Selon Denis Zwirn, président de la librairie numérique Numilog, interviewé en août 2007, «2008 pourrait sans doute marquer un premier point d'inflexion dans la courbe de croissance du marché des livres numériques. Plusieurs facteurs sont réunis pour cela: (1) le développement de vastes catalogues en ligne utilisant pleinement les fonctionnalités de la recherche plein texte dans les livres numérisés, comme ceux de la future Bibliothèque numérique européenne, de VolltextSuche Online, de Google et d'Amazon. Une fois le contenu trouvé dans un des ouvrages ainsi "sondé" par ce type de recherche révolutionnaire pour le grand public, il est naturel de vouloir accéder à la totalité de l'ouvrage… dans sa version numérique. (2) Des progrès techniques cruciaux tels que la proposition commerciale d'appareils de lecture à base d'encre électronique améliorant radicalement l'expérience de lecture finale pour l'usager en la rapprochant de celle du papier. Par exemple l'iLiad d'Irex ou le Sony Reader, mais bien d'autres appareils s'annoncent. Le progrès concerne toutefois tout autant le développement des nouveaux smartphones multifonctions comme les BlackBerry ou l'iPhone, ou la proposition de logiciels de lecture à l'interface fortement améliorée et pensée pour les ebooks sur PC, comme Adobe Digital Edition. (3) Enfin, le changement important d'attitude de la part des professionnels du secteur, éditeurs, et probablement bientôt aussi libraires. Les éditeurs anglo-saxons universitaires ont massivement tracé une route que tous les autres sont en train de suivre, en tout cas aux Etats-Unis, en Europe du Nord et en France : proposer une version numérique de tous les ouvrages. Même pour les plus réticents encore il y a quelques années, ce n'est plus une question de "pourquoi?", c'est simplement devenu une question de "comment?". Les libraires ne vont pas tarder à considérer que vendre un livre numérique fait partie de leur métier normal.

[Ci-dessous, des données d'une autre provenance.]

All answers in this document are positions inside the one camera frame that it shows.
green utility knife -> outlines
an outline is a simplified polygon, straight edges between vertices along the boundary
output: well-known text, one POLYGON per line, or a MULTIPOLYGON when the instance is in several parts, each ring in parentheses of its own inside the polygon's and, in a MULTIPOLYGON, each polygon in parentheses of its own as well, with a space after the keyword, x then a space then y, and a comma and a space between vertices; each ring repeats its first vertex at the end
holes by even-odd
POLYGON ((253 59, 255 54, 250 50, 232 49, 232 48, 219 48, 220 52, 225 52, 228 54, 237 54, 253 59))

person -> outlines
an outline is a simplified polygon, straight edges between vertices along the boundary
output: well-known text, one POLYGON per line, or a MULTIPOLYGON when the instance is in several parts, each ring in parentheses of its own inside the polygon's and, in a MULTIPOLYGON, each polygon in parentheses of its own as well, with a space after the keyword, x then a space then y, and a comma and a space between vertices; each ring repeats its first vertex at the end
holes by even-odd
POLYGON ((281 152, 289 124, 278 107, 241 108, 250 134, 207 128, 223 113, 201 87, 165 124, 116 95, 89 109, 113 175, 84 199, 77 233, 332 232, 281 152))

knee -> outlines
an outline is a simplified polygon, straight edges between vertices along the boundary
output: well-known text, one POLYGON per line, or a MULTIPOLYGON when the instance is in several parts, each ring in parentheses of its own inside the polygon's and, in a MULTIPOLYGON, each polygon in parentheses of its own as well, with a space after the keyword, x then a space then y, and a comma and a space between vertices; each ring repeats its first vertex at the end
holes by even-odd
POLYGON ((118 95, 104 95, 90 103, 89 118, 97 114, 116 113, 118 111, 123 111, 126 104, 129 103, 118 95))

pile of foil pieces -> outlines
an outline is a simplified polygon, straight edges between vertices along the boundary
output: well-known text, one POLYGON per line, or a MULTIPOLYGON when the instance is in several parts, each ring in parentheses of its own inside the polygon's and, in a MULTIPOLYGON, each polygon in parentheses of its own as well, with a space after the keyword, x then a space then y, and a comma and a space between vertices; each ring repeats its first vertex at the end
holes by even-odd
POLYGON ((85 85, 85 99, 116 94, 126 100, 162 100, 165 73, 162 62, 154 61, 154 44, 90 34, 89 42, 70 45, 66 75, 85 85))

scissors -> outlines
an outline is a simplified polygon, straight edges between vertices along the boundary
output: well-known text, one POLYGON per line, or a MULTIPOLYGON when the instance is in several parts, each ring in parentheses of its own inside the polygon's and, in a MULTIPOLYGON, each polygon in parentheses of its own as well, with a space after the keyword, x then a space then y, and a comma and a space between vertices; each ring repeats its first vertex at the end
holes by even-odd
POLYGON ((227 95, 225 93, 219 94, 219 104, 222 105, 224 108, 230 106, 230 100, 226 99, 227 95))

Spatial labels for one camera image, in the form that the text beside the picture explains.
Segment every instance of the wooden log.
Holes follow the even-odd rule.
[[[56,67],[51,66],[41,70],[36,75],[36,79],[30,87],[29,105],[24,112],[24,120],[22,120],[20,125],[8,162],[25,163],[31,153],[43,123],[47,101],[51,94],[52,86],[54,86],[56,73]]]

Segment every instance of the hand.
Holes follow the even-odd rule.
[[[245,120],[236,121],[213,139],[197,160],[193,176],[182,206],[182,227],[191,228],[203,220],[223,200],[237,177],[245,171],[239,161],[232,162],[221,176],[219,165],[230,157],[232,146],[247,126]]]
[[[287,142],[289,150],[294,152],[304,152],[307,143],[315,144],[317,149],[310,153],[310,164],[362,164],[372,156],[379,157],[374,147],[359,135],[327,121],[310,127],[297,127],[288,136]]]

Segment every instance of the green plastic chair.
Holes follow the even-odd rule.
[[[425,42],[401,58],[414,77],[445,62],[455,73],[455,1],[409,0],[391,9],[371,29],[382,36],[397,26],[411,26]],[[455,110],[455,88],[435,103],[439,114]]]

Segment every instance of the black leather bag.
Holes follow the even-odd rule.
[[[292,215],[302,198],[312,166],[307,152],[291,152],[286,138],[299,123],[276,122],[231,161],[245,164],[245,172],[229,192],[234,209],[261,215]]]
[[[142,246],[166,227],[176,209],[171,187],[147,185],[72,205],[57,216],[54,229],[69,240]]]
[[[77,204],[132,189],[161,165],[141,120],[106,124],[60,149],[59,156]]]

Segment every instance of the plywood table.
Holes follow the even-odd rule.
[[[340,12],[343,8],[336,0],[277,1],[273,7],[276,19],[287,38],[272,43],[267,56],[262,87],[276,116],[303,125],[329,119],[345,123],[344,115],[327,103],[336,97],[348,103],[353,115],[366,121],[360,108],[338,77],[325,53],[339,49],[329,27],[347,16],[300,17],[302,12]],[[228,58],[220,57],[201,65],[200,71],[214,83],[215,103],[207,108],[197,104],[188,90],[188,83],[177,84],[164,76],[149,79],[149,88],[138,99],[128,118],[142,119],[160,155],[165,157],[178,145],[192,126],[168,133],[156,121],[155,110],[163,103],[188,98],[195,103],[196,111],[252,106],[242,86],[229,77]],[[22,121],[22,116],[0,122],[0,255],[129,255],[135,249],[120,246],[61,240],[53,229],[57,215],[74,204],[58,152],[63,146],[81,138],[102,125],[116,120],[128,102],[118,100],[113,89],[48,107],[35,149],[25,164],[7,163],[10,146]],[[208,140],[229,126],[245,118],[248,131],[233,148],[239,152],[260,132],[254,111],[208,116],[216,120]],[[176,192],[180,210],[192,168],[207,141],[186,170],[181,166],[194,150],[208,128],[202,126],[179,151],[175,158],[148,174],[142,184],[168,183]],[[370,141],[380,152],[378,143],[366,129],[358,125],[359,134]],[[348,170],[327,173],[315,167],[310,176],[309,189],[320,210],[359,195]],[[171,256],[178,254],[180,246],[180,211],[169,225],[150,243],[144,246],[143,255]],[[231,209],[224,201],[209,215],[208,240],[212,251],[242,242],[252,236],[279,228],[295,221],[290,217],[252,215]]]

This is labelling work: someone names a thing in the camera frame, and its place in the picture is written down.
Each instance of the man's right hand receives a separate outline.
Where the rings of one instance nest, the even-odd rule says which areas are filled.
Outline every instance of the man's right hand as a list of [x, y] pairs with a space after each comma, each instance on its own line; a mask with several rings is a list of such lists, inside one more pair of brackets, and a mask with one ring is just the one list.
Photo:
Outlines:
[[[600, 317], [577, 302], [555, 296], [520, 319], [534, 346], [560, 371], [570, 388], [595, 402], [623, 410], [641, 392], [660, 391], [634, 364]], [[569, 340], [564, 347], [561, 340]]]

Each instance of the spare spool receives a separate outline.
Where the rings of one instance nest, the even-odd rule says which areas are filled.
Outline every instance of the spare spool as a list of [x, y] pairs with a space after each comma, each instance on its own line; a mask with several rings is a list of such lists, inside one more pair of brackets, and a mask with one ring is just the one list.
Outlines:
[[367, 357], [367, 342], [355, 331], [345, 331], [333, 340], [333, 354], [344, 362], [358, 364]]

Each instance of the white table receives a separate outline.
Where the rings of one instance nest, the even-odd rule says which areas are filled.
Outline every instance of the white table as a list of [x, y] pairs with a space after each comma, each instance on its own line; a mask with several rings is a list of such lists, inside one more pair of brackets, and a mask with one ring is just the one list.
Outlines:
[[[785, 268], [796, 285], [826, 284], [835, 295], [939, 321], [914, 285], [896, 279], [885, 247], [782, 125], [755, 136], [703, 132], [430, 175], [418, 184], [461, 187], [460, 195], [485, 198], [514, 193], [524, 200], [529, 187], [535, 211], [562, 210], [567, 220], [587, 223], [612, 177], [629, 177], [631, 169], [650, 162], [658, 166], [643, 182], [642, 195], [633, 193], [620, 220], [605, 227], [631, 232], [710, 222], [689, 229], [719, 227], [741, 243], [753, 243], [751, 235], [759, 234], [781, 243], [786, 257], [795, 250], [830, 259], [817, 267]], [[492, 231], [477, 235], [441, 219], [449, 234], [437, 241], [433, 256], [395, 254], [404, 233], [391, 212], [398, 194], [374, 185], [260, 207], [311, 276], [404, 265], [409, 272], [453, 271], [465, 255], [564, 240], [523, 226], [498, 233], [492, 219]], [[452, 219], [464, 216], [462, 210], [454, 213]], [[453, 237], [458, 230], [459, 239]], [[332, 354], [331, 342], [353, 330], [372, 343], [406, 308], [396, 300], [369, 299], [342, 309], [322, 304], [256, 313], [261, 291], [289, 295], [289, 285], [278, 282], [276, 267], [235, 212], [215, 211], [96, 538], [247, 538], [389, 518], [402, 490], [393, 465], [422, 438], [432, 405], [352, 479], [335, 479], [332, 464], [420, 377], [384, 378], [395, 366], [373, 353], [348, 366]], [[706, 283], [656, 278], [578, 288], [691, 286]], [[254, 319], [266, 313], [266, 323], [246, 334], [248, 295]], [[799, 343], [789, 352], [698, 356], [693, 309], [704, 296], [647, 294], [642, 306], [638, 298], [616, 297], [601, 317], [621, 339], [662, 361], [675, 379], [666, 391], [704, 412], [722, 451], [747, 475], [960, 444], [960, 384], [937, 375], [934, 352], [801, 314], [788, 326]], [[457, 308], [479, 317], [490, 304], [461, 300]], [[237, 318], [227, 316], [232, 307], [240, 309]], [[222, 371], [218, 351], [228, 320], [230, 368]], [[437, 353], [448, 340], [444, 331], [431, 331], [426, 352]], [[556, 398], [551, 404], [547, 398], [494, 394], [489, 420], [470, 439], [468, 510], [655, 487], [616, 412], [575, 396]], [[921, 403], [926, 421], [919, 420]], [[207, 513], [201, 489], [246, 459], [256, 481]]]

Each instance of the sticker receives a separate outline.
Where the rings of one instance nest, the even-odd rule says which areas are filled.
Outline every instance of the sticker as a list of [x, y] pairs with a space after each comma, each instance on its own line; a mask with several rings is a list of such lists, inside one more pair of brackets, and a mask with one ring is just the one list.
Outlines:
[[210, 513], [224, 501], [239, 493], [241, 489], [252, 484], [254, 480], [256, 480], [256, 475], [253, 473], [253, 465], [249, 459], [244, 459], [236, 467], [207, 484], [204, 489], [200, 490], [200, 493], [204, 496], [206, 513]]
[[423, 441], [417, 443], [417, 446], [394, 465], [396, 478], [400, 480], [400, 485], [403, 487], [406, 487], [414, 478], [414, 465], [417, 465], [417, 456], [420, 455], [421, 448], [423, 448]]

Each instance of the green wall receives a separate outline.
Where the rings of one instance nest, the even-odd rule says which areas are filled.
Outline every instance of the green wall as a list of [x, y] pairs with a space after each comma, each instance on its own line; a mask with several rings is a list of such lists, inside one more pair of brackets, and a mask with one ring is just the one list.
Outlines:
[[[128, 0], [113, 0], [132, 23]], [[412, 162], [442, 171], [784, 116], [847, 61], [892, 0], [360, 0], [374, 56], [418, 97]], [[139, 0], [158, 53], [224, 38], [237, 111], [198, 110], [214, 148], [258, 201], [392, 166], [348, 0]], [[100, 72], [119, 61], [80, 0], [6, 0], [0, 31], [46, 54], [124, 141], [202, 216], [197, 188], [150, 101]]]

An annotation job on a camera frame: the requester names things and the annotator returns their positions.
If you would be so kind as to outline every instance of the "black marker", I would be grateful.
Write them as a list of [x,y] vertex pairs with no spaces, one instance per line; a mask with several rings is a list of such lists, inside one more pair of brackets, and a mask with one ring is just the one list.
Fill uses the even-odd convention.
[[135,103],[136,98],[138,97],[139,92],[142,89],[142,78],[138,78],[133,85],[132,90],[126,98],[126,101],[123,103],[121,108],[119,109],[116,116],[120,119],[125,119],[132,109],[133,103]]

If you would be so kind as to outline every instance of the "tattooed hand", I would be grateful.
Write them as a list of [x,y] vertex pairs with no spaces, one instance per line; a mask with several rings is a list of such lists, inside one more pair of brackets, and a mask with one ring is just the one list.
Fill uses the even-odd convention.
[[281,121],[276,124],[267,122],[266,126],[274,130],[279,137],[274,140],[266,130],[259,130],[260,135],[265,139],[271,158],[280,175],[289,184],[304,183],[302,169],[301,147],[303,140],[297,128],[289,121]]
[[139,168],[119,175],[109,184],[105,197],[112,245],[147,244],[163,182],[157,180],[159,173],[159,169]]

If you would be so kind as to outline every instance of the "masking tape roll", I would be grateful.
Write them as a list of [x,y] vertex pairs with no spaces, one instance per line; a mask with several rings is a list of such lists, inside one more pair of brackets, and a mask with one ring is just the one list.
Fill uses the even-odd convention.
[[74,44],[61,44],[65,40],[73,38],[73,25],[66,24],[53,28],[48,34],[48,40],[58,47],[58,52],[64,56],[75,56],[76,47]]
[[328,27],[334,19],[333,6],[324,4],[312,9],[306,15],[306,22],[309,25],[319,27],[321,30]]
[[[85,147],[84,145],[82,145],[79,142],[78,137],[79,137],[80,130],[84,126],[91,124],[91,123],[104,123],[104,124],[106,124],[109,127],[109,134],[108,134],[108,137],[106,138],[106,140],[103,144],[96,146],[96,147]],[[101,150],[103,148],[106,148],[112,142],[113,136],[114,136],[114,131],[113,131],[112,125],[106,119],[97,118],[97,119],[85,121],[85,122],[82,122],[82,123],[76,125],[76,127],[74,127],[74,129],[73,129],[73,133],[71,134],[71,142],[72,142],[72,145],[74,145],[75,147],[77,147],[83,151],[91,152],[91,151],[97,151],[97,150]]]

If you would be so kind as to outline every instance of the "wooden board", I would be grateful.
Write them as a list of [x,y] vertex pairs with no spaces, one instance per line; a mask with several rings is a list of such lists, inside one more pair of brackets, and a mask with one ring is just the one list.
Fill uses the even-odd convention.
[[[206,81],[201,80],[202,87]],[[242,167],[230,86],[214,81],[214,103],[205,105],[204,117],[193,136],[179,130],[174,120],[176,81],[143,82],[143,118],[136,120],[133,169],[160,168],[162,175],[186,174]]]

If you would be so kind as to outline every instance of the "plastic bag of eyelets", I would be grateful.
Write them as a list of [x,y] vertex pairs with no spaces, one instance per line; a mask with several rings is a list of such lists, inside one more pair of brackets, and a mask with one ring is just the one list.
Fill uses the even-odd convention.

Le livre numérique n'est plus une question de colloque, de définition conceptuelle ou de divination par certains "experts": c'est un produit commercial et un outil au service de la lecture. Il n'est pas besoin d'attendre je ne sais quel nouveau mode de lecture hypermoderne et hypertextuel enrichi de multimédias orchestrant savamment sa spécificité par rapport au papier, il suffit de proposer des textes lisibles facilement sur les supports de lecture électronique variés qu'utilisent les gens, l'encre électronique pouvant progressivement envahir tous ces supports. Et de les proposer de manière industrielle. Ce n'est pas et ne sera jamais un produit de niche (les dictionnaires, les guides de voyage, les non voyants…): c'est en train de devenir un produit de masse, riche de formes multiples comme l'est le livre traditionnel.»

Volume imprimé ou fichier numérique, le livre est d’abord un ensemble de mots émanant d’une personne voulant communiquer ses pensées, ses sentiments ou son savoir à large échelle. Souvent appelé le père de l'internet parce que co-fondateur en 1974 des protocoles du réseau, Vinton Cerf aime à rappeler que l'internet relie moins des ordinateurs que des personnes et des idées. Ce fut le cas pour la préparation du présent livre. Merci à tous - professionnels du livre et apparentés - pour leur participation, pour leur temps et pour leur amitié.